REPUBLIKA.CO.ID SURABAYA -- Para pekerja seks komersial (PSK) dan front pekerja lokalisasi (FPL) lokalisasi prostitusi Dolly di depan Komisioner Komisi Nasional (Komnas) Hak Asasi Manusia (HAM) Indonesia, Dianto Bachriadi menyatakan menolak penutupan prostitusi Dolly pada 18 Juni 2014.
Seorang PSK Santi mengatakan, keberadaannya di Dolly tidak main-main yaitu mencari nafkah untuk diri sendiri, anak, dan keluarganya. Untuk itu, ia menolak keras rencana penutupan Dolly meski diberi janji kompensasi.
“Untuk itu, kamu harus menolak penutupan ini. Kita harus berjuang untuk diri sndiri,anak, keluarga,” katanya berapi-api di depan Dianto dan ratusan PSK di Gang Dolly, Kamis (12/6).
Sementara itu, anggota Front Pekerja Lokalisasi (FPL) dan Koordinator Komunitas Pemuda Independen (KOPI), Saputra alias Pokemon Pokemon mengapresiasi Komnas HAM sudah merespon undangan pihaknya yang bersedia datang meninjau Dolly.

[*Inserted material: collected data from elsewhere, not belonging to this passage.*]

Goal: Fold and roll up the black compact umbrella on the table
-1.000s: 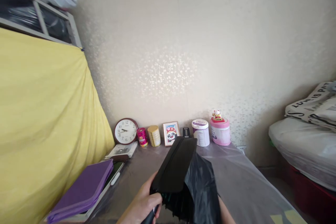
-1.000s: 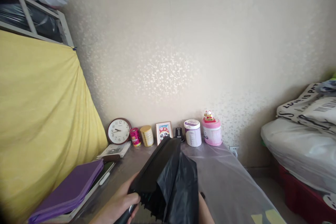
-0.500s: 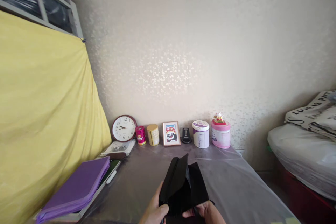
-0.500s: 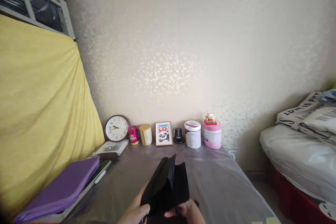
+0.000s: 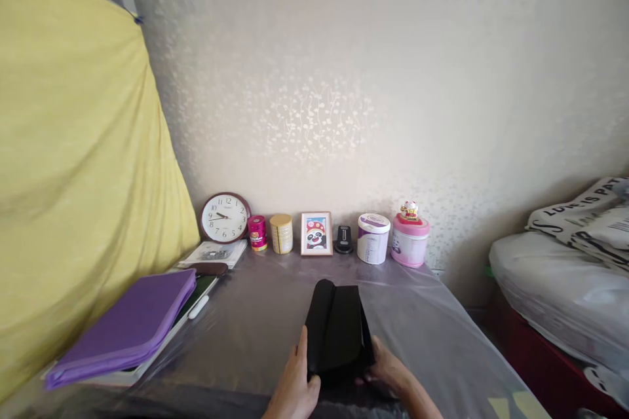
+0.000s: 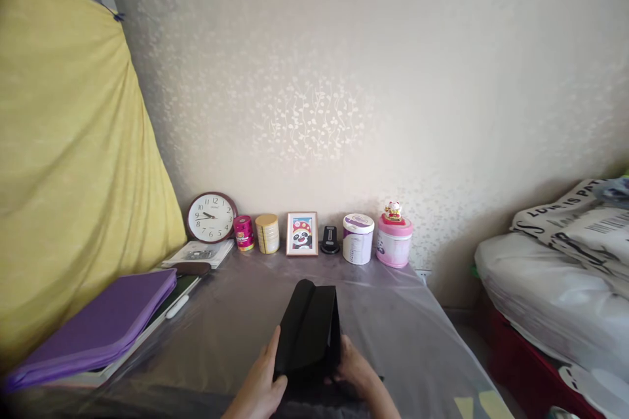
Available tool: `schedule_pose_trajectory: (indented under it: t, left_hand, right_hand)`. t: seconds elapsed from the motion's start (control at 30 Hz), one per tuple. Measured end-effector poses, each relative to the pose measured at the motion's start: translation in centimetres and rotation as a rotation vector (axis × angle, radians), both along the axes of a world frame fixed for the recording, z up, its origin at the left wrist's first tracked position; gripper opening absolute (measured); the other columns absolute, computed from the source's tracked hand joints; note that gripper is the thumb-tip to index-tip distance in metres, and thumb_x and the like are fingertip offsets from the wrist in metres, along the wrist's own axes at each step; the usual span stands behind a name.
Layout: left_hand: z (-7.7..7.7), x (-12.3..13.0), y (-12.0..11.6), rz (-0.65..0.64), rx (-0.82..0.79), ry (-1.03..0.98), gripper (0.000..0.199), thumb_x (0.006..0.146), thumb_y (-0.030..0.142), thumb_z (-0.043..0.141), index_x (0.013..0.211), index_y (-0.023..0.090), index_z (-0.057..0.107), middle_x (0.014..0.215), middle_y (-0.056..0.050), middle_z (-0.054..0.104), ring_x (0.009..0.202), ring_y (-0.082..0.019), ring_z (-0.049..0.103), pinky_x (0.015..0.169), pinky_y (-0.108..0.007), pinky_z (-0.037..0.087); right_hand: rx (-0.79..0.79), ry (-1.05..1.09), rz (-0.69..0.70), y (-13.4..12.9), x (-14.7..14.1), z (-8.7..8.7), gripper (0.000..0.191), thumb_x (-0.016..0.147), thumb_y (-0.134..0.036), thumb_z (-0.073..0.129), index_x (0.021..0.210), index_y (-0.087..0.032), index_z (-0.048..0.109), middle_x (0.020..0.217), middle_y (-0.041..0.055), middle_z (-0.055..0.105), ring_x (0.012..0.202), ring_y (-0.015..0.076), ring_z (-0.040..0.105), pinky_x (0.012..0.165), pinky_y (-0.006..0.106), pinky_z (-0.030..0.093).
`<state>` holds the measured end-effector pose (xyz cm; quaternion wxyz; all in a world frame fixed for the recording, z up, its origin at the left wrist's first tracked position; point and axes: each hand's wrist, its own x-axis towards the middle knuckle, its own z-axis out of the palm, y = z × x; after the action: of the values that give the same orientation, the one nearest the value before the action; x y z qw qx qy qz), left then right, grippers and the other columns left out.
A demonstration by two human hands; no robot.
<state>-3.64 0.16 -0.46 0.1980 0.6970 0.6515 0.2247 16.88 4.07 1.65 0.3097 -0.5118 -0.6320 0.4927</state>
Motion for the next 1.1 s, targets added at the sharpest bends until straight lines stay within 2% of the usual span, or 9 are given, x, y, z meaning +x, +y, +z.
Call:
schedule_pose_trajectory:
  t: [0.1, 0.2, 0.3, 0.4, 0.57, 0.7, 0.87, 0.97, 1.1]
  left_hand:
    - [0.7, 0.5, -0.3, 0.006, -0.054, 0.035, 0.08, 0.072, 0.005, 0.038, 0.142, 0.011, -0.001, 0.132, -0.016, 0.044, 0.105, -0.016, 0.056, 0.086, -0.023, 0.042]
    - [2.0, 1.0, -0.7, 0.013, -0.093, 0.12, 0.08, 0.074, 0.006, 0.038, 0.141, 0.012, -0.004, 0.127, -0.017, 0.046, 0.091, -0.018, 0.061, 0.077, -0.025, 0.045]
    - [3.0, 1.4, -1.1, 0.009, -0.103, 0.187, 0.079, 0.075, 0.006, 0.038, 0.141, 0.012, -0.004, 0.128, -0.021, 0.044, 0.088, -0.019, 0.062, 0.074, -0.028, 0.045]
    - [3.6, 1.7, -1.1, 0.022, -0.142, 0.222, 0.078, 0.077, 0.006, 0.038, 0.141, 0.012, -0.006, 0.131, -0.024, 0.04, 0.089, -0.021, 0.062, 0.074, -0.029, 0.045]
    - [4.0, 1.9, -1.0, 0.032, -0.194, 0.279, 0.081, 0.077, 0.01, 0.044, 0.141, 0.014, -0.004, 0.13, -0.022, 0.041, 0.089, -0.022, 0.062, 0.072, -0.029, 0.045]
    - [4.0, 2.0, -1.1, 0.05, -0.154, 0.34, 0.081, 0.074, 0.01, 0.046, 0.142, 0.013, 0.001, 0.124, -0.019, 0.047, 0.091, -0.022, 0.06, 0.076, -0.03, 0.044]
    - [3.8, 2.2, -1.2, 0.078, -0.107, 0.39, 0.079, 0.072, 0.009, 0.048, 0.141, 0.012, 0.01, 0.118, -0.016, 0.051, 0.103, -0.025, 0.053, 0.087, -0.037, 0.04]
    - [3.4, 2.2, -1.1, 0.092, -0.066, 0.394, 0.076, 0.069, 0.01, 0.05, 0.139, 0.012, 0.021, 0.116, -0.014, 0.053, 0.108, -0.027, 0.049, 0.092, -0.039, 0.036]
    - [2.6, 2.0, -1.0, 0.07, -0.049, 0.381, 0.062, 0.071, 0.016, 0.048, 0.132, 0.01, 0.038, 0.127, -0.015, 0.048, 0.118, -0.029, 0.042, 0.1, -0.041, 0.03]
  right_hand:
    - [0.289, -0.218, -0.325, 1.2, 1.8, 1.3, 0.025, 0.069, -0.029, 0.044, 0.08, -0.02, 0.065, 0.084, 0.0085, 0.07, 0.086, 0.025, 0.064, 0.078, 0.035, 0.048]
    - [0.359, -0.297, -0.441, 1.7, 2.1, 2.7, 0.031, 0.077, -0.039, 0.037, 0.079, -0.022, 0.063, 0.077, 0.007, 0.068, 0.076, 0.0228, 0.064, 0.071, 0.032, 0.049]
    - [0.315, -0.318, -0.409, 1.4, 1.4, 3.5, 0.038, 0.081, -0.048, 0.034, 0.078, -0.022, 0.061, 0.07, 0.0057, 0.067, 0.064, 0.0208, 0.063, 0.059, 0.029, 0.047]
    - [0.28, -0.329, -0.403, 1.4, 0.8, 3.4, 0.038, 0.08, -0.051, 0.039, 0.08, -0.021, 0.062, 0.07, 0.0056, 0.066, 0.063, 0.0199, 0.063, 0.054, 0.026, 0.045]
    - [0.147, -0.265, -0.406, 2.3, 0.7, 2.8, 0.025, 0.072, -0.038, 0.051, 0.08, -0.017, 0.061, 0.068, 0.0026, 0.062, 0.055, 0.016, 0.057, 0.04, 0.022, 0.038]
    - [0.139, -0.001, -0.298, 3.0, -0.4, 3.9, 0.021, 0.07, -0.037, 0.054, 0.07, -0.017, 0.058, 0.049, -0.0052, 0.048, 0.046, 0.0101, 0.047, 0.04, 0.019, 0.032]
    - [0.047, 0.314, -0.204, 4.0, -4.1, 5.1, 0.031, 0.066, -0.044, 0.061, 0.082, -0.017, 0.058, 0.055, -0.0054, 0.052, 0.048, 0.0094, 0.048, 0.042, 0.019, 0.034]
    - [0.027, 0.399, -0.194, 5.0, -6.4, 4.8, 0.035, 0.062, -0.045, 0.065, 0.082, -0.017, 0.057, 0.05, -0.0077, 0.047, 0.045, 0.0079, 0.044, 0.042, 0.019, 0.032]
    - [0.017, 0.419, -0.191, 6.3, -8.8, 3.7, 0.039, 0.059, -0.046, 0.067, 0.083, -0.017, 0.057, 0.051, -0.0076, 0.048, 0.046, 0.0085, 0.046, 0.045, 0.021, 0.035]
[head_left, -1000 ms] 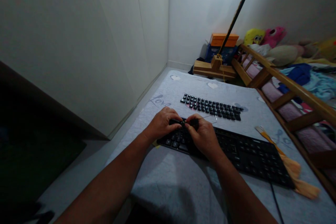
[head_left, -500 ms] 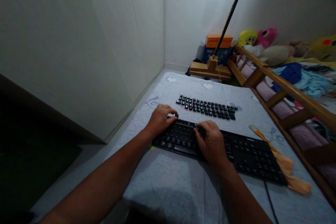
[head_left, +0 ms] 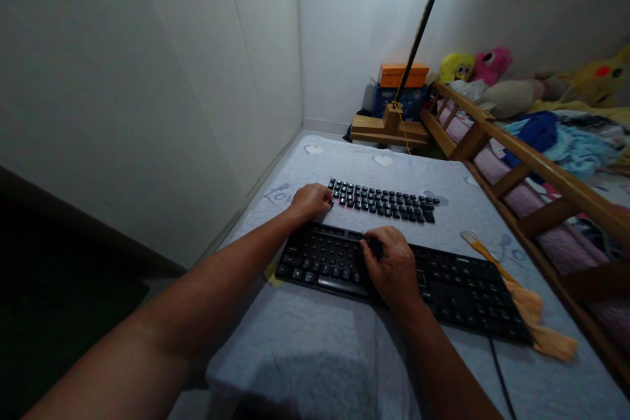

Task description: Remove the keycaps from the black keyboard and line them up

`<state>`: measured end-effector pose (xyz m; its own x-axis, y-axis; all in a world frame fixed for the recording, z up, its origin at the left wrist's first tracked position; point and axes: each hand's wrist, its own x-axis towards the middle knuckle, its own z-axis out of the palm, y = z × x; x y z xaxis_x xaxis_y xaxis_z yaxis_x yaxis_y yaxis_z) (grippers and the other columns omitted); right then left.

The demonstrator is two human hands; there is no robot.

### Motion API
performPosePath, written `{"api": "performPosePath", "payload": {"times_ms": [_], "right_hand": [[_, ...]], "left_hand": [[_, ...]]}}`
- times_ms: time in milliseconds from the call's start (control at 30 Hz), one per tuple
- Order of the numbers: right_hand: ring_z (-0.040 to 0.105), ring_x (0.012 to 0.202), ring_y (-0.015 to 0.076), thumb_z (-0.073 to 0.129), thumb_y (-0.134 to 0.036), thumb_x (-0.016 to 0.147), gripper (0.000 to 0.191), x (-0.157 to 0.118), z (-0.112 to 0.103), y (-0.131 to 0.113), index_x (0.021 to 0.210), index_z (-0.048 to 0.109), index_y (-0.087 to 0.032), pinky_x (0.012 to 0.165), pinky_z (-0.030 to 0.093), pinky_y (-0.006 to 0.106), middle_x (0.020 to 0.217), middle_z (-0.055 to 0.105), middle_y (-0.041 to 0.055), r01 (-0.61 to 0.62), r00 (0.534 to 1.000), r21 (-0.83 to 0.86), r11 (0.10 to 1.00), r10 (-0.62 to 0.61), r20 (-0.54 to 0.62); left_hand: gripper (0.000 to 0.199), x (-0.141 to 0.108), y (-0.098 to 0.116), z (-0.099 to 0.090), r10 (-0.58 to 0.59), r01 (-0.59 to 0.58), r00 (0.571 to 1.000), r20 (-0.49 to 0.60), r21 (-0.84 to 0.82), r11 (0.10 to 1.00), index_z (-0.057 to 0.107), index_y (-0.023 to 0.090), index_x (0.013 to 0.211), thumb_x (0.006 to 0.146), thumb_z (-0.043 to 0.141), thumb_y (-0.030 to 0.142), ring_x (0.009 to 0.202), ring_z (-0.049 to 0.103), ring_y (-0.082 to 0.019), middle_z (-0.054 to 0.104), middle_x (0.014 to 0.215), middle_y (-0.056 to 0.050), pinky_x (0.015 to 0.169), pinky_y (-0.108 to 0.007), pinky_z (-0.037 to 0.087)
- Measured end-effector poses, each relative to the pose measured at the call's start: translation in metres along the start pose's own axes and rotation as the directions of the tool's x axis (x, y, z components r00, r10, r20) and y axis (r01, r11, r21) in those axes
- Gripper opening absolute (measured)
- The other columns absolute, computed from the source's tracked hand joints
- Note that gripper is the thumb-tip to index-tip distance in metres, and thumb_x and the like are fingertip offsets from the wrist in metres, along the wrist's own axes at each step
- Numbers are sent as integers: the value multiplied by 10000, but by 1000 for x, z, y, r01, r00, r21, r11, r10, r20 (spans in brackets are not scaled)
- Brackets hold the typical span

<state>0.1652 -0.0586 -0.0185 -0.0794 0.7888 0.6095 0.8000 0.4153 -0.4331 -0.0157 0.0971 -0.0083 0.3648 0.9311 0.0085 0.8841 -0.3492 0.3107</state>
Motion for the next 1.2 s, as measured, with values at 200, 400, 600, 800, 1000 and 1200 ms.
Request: {"api": "performPosePath", "payload": {"times_ms": [200,400,600,800,1000,1200], "right_hand": [[559,813,223,566,-149,875,39,1,-2,-3,872,582,-185,761,461,359,820,613,62,11,1000,9,1000,-11,-11],[558,807,221,569,-150,872,41,1,-1,-3,869,573,-191,757,461,358,823,611,61,10,1000,13,1000,-9,-17],[557,822,225,570,-145,869,43,0,0,-1,881,580,-184,771,461,368,832,614,65,-6,1000,21,1000,6,3],[560,816,223,572,-143,867,43,0,-1,-2,874,579,-185,762,459,361,826,616,63,-7,1000,27,1000,7,-2],[558,815,219,568,-153,871,43,1,-2,-3,874,575,-195,759,457,354,828,615,58,-15,1000,29,999,15,3],[558,817,222,554,-150,873,46,1,-2,-2,869,578,-189,757,458,356,825,615,64,-17,1000,29,999,17,-2]], "left_hand": [[268,-2,-5,2,-20,21,1000,-8,64,998,753,248,992,737,673,237,868,673,-215,754,899,-35,737,-271,475],[316,-7,-11,0,26,-23,999,-37,83,996,723,254,1078,766,674,229,915,653,-222,753,911,-34,810,-300,468],[273,-6,-14,2,81,-77,996,-40,85,993,736,259,1044,779,670,244,958,629,-217,752,945,-16,823,-286,465],[214,-1,-12,3,98,-94,995,-36,107,990,763,244,956,767,664,263,920,637,-215,754,924,-23,815,-280,475],[231,7,-5,4,122,-116,992,-44,117,986,765,245,971,778,647,283,929,642,-217,752,942,-27,837,-286,479],[244,15,-3,11,117,-109,992,-50,136,985,757,257,999,784,646,283,960,630,-222,748,953,-31,845,-292,474]]}}
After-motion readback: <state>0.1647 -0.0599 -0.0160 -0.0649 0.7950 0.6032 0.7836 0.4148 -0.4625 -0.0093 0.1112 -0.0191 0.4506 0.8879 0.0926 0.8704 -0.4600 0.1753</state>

“Sementara surat yang kami kirim untuk Wali Kota Surabaya Tri Rismaharini, Gubernur Jatim Soekarwo, dan Kepala Dinas Sosial Surabaya Soepomo ternyata tidak ditanggapi. Hari ini mereka bertiga juga tidak datang,” katanya.
Dia menuding bahwa Risma memang anti rakyat. Merasa tak bisa diajak dialog, FPL memastikan bahwa akan melawan segala bentuk penutupan Dolly.
Sementara itu, Dianto mengatakan, ia bersama dua temannya dari Komnas HAM hari ini memang sengaja untuk datang ke Dolly untuk membalas undangan kunjungan sekaligus memantau keadaan Dolly. Hasilnya, kata dia, rencana penutupan Dolly mendapat penolakan dari PSK dan mucikari sehingga berpotensi menyebabkan konflik.
Padahal, dia melanjutkan, penutupan lokalisasi prostitusi di Bandung, Jawa Barat, berjalan lancar tanpa adanya gejolak. Artinya, Pemerintah Kota Surabaya dinilai pihaknya tidak memiliki manajemen penutupan yang baik. Ini bisa dilihat dari tidak adanya dialog antara pemerintah dengan warga di Dolly.
‘’Padahal pemerintah seharusnya memiliki manajamen yang baik dan terencana. Sehingga Dolly dapat ditutup dengan bijaksana,’’ katanya.
Untuk itu, pihaknya menghormati segala bentuk aspirasi warga Dolly, termasuk PSK maupun FPL.
Kemudian hasil pantauan dan aspirasi itu akan disampaikan saat audiensi dengan Risma di Surabaya, Jumat (13/6). Komnas HAM juga akan memberikan rekomendasi dan pandangan resmi ke Risma sekaligus mengumumkan sikap resmi Komnas HAM terkait penutupan Dolly.
“Karena bagaimanapun penutupan harus dilakukan secara bijaksana, baik dan tidak menimbulkan dampak buruk,” ujarnya.
Apalagi, kata dia, setiap orang memiliki hak asasi manusia (HAM) dan HAM itu harus ditegakkan, tidak peduli siapapun dia. Apalagi, dia melanjutkan, perempuan yang terpaksa menjadi PSK karena memiliki tugas berat menyekolahkan anak.